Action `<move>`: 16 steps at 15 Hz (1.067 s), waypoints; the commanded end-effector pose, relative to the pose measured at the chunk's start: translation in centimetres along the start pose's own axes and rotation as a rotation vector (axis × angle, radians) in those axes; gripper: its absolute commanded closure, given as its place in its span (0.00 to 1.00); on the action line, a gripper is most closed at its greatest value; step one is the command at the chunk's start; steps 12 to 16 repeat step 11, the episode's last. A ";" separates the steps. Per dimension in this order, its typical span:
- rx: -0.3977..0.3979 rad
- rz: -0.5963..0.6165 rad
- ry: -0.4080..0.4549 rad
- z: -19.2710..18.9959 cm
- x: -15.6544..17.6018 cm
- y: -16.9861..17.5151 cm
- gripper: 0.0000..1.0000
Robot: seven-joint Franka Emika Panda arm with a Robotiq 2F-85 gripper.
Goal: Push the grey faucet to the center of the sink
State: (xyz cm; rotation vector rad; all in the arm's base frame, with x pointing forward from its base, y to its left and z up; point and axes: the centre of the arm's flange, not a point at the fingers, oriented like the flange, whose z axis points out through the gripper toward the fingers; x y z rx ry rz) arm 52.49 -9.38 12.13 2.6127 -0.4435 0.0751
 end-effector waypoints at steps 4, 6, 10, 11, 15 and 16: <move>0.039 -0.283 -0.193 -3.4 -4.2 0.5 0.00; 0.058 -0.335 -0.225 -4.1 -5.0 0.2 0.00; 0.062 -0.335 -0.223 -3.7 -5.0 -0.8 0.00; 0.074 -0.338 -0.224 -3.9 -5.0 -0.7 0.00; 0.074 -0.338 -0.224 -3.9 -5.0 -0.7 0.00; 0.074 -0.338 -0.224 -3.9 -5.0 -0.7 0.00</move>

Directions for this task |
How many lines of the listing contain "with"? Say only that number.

Exercise output |
2